Two years later Gouda’s train station remains closed and broken
PRASA’s broken supply chain system caused delay
In November, after being shut down for about two years, the Passenger Rail Agency of South Africa (PRASA) finally began to fix Gouda’s broken and closed Metrorail station.
The train station, an hour-and-a-half north of Cape Town, was forced to shut down in 2015 when the Railway Safety Regulator (RSR) issued a prohibition directive to PRASA. This came after PRASA failed to comply with an improvement directive issued by the RSR in 2013.
The improvement directive listed numerous safety and health hazards at the station including problems with the platforms, insufficient lighting, poor fencing and no toilet facilities. The safety regulator also discovered that the train lengths exceeded the platform length which meant that at least five carriages could not stop along the platform.
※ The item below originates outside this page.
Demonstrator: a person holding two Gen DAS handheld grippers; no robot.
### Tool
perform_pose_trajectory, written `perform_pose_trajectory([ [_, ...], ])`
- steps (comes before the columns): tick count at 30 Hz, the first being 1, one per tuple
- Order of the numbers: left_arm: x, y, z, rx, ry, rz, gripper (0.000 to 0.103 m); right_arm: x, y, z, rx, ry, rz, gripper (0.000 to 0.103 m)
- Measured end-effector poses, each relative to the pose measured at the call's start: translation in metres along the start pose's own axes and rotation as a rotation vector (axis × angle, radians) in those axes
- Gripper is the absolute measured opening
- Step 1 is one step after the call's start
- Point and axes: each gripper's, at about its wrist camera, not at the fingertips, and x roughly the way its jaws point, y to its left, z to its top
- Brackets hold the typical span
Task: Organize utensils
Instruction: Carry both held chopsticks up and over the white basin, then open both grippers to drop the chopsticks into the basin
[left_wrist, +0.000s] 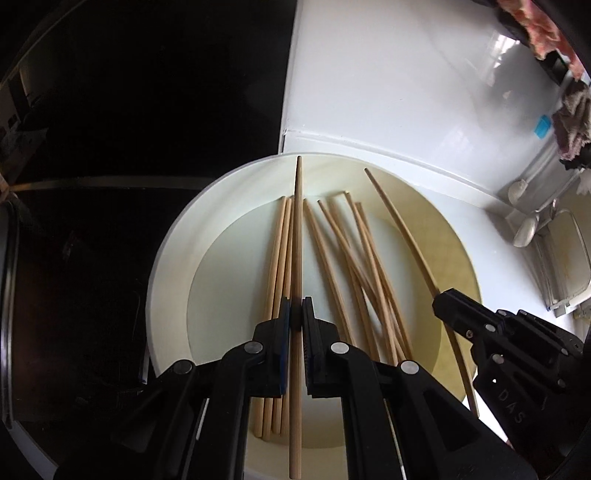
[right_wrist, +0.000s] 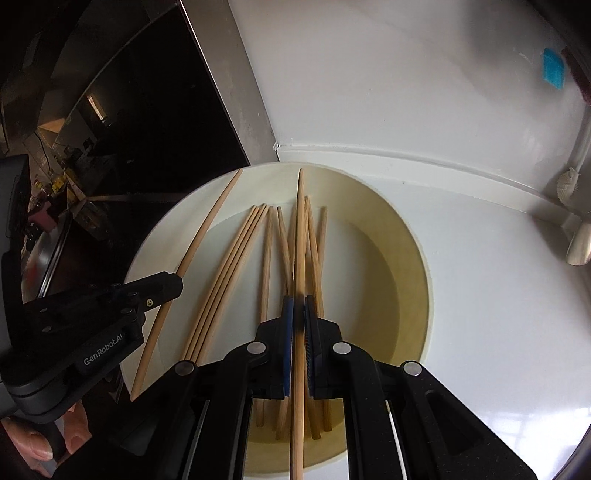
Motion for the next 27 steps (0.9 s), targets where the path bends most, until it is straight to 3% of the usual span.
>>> perform_pose_trajectory([
  [8,0.030,0.004,-0.002,-0.038,0.074,0.014,0.007,0.036,-0.003,0.003,0.006,0.073,0.026,0.006],
  [21,0.039,0.010,-0.008,-0.063,0.114,0.036,0.008,0.049,-0.009,-0.004,-0.001,0.117,0.038,0.007],
  [24,0.034,0.011,-0.009,-0.069,0.108,0.050,0.021,0.046,-0.010,-0.002,-0.001,0.110,0.038,0.015],
  [26,0.027,0.013,-0.009,-0.076,0.091,0.059,0.041,0.037,-0.010,-0.002,-0.010,0.091,0.023,0.015],
  [27,0.022,0.013,-0.009,-0.080,0.079,0.059,0.044,0.032,-0.010,-0.003,-0.010,0.082,0.020,0.017],
])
In an article published by IOL in 2015, Siphe Sithole, PRASA spokesperson at the time, said construction would begin in January 2016. But Moseli Ntsiki, the Regional Programme Head at PRASA Corporate Real Estate Solutions, told GroundUp that the tender process for a construction company took about a year and a half to finalise. The tender was only awarded to Nweti Construction in March 2017.
Ntsiki blamed the delay on the “staff turnover in the Supply Chain Management (SCM) space in the Western Cape Region”. This means that, between 2015 and 2017, employees left PRASA’s SCM department regularly and new employees had to familiarise themselves with the project each time.
PRASA’s SCM department is at the centre of the PRASAleaks, a set of reports commissioned by Treasury in which 185 out of 193 contracts worth R10 million or more were found to be irregular.
Catherine Jacobs, a resident of Gouda who used the train before it was shut down, said there was no communication from PRASA about when the station was expected to reopen and why it had been delayed.
Jacobs said the alternative transport PRASA arranged has been unreliable. “Buses arrive late, buses go on strike and [there is] possibly no transport when PRASA doesn’t pay the contractor on time. It has happened before”, said Jacobs.
Jacobs said she knows Metrorail train service is also unreliable, but having the trains back would relieve commuters’ stress about whether they will have transport to and from work on any given day.
Despite the years-long delay upgrading the station, Ntsiki said PRASA is aiming for the project to be completed in March 2018. It will include “platform and station amenities (ablution facilities, ticket office, passenger shelters, etc.) and lighting”.